In a previous episode we saw that Pope John Paul II discussed the relationship of truth and freedom. Today we see that freedom and God’s law also go together.
Jesus points out to the young man that the commandments are the first and indispensable condition for having eternal life; on the other hand, for the young man to give up all he possesses and to follow the Lord is presented as an invitation: “If you wish…”. These words of Jesus reveal the particular dynamic of freedom’s growth towards maturity, and at the same time they bear witness to the fundamental relationship between freedom and divine law. Human freedom and God’s law are not in opposition; on the contrary, they appeal one to the other. The follower of Christ knows that his vocation is to freedom. “You were called to freedom, brethren” (Gal 5:13), proclaims the Apostle Paul with joy and pride. But he immediately adds: “only do not use your freedom as an opportunity for the flesh, but through love be servants of one another” (ibid.). The firmness with which the Apostle opposes those who believe that they are justified by the Law has nothing to do with man’s “liberation” from precepts. On the contrary, the latter are at the service of the practice of love: “For he who loves his neighbour has fulfilled the Law. The commandments, ‘You shall not commit adultery; You shall not murder; You shall not steal; You shall not covet,’ and any other commandment, are summed up in this sentence, ‘You shall love your neighbour as yourself’ ” (Rom 13:8-9). Saint Augustine, after speaking of the observance of the commandments as being a kind of incipient, imperfect freedom, goes on to say: “Why, someone will ask, is it not yet perfect? Because ‘I see in my members another law at war with the law of my reason’… In part freedom, in part slavery: not yet complete freedom, not yet pure, not yet whole, because we are not yet in eternity. In part we retain our weakness and in part we have attained freedom. All our sins were destroyed in Baptism, but does it follow that no weakness remained after iniquity was destroyed? Had none remained, we would live without sin in this life. But who would dare to say this except someone who is proud, someone unworthy of the mercy of our deliverer?… Therefore, since some weakness has remained in us, I dare to say that to the extent to which we serve God we are free, while to the extent that we follow the law of sin, we are still slaves”. [VS §17]

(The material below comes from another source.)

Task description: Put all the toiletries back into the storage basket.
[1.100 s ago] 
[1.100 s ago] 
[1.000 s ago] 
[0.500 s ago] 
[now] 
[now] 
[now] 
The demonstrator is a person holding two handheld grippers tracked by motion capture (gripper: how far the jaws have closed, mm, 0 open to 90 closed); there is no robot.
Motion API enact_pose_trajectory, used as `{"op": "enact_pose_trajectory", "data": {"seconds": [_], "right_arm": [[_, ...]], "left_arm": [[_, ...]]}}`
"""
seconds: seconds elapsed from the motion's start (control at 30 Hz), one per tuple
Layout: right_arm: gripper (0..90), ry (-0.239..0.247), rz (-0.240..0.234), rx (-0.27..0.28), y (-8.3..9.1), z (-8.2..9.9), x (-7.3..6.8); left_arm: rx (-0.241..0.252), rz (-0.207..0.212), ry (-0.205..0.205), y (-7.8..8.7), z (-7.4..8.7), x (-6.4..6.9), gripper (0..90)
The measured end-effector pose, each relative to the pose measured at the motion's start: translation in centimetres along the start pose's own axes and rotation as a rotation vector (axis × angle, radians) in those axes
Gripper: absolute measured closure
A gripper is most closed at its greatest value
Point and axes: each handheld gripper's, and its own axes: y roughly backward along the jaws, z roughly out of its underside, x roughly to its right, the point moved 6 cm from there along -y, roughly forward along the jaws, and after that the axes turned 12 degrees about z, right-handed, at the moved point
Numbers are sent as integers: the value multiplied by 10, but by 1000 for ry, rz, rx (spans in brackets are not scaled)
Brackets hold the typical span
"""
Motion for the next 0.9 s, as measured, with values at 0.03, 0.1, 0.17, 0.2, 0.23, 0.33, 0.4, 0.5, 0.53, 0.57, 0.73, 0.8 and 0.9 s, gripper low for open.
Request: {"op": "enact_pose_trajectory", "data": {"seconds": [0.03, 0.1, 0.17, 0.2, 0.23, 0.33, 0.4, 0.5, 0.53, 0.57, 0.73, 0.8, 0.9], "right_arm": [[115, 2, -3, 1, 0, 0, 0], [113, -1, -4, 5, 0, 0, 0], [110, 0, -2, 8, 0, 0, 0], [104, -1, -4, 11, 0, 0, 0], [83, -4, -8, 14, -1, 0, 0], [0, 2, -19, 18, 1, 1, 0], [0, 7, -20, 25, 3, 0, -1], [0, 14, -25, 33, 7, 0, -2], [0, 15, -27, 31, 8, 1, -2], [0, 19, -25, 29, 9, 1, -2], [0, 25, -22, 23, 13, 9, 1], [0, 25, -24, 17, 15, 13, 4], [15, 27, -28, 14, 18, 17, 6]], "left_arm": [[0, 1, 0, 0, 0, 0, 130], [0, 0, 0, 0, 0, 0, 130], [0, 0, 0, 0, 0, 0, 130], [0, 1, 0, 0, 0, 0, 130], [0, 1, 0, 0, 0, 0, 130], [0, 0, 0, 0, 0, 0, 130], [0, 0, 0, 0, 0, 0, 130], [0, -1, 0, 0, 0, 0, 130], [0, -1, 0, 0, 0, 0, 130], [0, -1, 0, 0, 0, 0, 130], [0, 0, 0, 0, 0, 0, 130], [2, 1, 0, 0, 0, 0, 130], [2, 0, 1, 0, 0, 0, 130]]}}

It is the man who will not obey God who is truly in bondage, because God’s law constitutes the relationship with Him for which we were created in the first place. Similarly, as St Augustine says elsewhere (examined here), the freedom we enjoy from God is not a freedom to do evil (or else we could not be punished for exercising our free will in pursuit of its purpose. We are created for the sake of freely doing what is right.
The implications for Christian morality ought to be clear. We are only truly free when we do what is right; we are by no means free to do just anything that appeals to us.